Data records
== Segment start ==
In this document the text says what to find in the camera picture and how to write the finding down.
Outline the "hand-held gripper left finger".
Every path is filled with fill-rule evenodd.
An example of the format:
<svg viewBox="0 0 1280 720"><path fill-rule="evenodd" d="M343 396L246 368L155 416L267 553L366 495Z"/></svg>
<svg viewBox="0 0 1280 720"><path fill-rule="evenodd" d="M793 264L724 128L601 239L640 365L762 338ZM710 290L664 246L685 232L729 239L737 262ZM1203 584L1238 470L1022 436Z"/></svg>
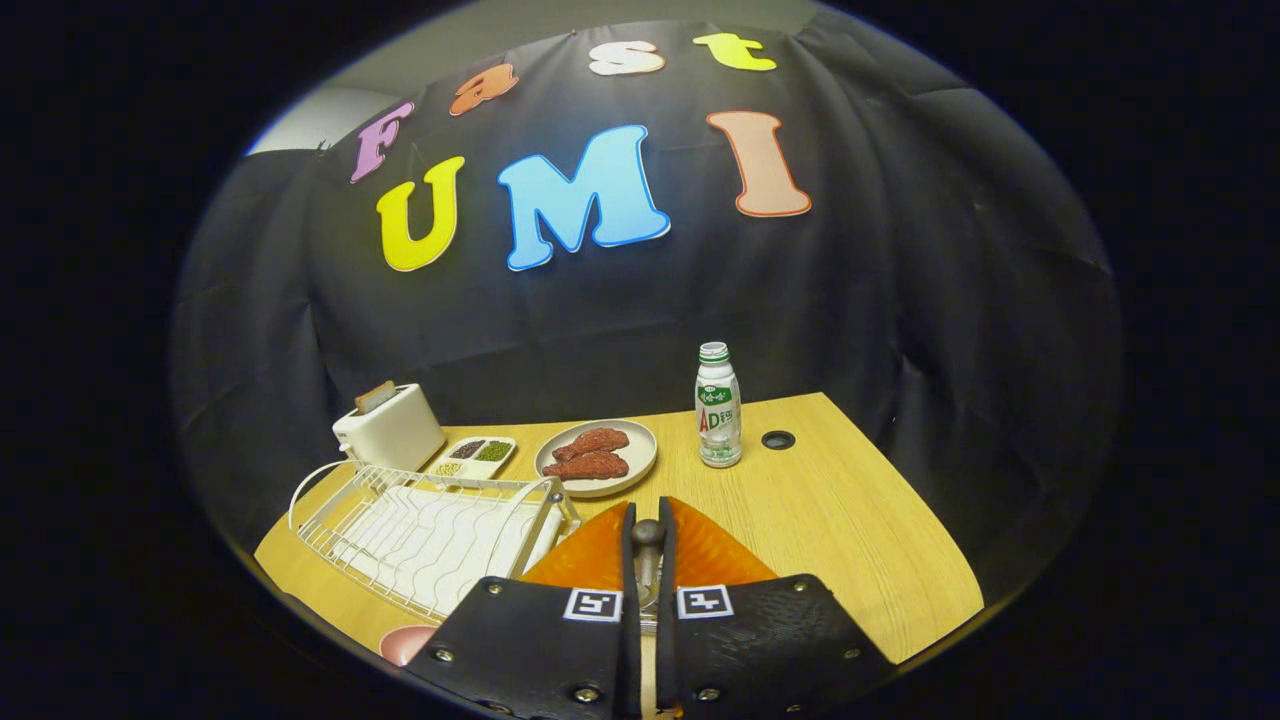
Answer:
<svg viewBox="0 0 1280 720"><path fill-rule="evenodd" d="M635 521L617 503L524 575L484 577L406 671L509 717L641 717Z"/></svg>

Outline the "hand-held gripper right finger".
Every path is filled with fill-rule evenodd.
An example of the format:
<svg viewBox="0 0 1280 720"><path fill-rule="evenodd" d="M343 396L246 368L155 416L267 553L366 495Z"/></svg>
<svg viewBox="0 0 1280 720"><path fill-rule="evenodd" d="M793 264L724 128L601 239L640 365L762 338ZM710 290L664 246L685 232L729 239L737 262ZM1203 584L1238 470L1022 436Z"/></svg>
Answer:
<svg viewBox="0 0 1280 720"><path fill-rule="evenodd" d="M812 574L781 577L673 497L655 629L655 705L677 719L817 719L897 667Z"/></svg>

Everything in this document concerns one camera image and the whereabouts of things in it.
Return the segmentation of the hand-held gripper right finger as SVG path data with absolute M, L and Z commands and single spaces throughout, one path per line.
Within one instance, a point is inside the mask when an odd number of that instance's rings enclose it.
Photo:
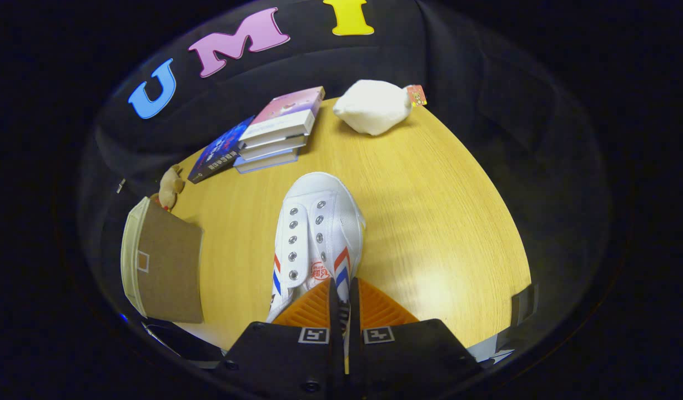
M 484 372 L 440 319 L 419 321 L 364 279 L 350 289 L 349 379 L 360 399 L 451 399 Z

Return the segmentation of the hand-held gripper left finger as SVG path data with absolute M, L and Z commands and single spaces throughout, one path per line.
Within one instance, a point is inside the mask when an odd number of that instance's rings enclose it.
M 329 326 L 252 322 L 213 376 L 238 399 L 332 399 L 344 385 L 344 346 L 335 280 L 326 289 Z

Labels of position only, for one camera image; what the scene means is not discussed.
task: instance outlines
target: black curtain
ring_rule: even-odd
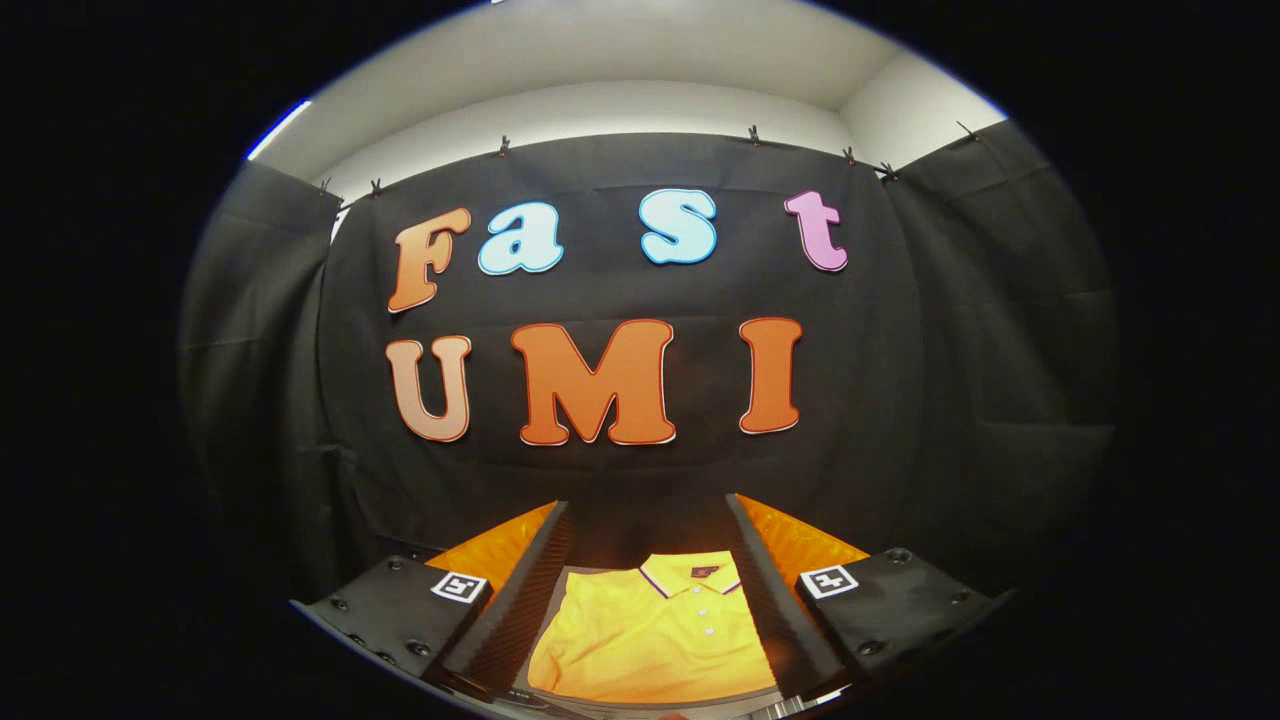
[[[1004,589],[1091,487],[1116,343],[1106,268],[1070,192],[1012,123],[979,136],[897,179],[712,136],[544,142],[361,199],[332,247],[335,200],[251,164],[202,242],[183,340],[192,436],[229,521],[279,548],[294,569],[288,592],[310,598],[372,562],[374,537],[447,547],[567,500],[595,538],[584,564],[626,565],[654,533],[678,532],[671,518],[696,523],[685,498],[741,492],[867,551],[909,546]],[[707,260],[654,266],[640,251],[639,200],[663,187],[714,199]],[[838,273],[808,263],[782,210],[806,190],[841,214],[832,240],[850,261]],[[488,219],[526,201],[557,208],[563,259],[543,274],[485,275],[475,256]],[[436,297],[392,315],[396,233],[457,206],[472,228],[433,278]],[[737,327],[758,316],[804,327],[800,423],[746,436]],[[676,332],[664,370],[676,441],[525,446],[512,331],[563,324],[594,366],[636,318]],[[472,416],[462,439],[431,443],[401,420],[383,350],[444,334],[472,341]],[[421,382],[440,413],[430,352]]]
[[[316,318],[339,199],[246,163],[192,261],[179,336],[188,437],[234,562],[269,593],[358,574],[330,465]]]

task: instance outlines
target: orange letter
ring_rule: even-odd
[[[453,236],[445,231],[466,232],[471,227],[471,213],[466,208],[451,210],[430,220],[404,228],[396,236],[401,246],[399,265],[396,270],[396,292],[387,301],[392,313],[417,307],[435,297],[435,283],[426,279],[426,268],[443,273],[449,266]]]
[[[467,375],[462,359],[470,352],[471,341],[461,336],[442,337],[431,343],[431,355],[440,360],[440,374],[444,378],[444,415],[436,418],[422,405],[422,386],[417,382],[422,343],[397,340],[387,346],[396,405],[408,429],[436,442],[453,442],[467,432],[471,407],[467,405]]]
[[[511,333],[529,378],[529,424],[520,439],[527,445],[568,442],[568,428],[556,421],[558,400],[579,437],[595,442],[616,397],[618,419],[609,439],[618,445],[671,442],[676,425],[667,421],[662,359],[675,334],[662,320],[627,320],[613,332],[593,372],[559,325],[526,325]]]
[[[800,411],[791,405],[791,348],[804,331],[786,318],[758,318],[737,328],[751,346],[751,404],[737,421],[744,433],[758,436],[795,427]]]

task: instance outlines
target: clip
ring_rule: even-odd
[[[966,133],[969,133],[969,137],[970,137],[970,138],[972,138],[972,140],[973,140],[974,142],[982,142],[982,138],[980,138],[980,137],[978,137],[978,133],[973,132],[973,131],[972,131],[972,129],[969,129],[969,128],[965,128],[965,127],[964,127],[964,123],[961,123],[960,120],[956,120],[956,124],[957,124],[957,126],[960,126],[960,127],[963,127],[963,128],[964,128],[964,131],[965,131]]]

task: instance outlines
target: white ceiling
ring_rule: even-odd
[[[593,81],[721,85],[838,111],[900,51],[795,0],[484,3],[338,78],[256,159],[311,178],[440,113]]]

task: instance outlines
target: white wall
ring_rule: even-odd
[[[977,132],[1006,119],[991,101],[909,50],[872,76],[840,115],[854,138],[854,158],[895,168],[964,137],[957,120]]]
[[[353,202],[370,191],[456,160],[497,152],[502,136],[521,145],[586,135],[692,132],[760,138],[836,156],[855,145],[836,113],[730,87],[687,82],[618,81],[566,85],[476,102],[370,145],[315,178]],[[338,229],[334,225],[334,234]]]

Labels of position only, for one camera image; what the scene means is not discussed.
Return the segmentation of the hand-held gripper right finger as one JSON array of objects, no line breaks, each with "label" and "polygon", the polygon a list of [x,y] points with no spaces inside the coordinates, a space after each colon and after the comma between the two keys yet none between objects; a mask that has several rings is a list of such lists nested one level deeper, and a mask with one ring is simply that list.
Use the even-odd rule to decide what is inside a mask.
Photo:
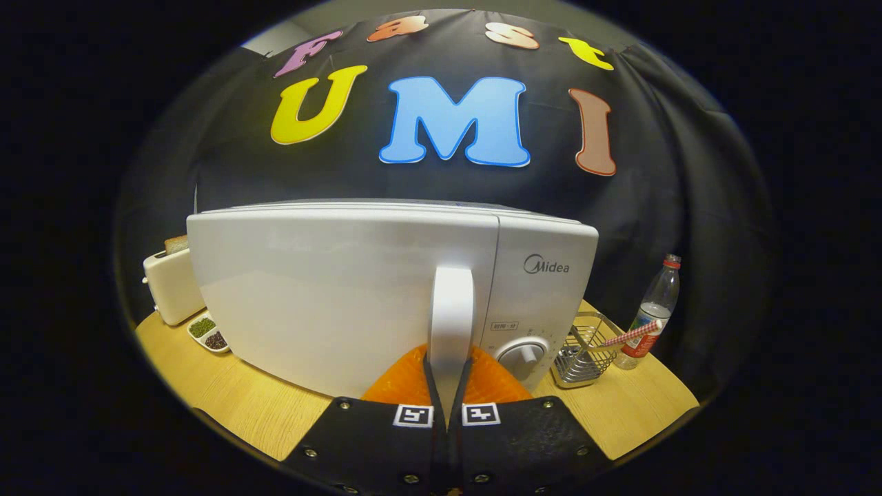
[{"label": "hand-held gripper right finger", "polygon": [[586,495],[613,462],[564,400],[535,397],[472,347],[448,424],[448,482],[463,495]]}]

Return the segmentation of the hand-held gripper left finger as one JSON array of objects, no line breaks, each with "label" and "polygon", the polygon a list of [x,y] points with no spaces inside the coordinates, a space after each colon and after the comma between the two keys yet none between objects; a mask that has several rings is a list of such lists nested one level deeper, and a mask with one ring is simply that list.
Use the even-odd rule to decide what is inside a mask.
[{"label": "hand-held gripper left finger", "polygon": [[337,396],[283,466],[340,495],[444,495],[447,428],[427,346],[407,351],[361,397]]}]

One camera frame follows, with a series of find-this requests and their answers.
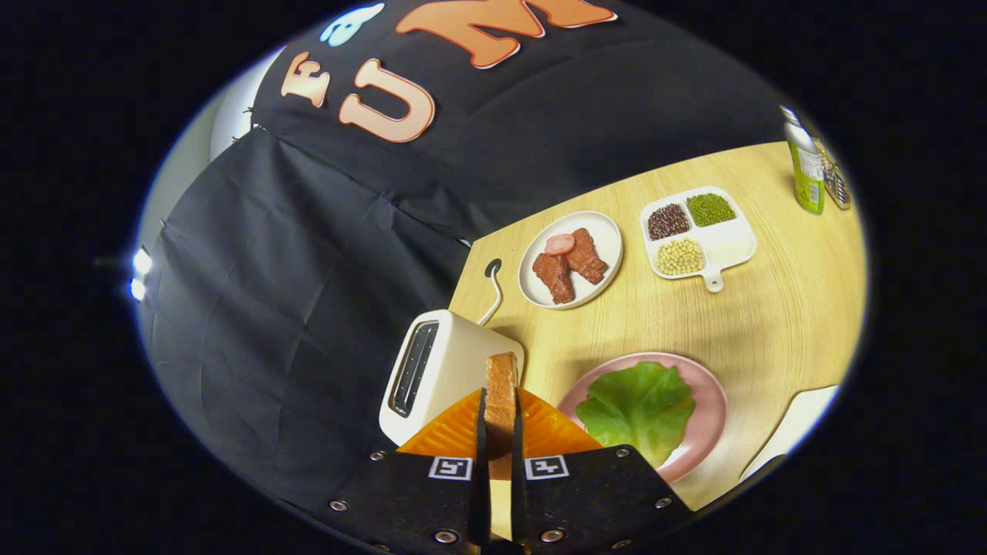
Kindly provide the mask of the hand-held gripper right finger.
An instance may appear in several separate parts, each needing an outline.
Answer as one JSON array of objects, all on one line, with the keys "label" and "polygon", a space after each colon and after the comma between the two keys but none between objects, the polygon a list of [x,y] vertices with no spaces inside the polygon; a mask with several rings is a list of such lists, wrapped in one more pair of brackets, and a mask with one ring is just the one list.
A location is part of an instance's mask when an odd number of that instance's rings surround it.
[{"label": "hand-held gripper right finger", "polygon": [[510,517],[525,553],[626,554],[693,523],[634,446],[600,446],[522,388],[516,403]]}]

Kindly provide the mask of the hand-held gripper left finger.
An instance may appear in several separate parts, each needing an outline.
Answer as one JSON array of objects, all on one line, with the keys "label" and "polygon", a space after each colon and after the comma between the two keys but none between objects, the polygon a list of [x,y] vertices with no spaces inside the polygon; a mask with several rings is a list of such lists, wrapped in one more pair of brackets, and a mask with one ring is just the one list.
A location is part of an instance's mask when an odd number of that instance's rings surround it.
== Segment end ==
#### WHAT YOU ARE ASKED TO DO
Copy every line from the entries that contains the word "simply".

#### TASK SOLUTION
Return the segmentation of the hand-held gripper right finger as one JSON array of objects, no line breaks, each with "label" and "polygon", the polygon a list of [x,y] points with no spaces inside the coordinates, a space after each colon and after the comma between the two keys yet none between objects; a mask that has several rings is a list of such lists nested one level deeper, and a mask with one ring is simply that list.
Return the segmentation of the hand-held gripper left finger as one JSON array of objects, no line breaks, each with "label" and "polygon", the polygon a list of [x,y] points with no spaces inside the coordinates, a space after each colon and after the comma between the two keys yet none between objects; a mask that has several rings is a list of such lists nested one level deeper, and a mask with one ring is simply that list.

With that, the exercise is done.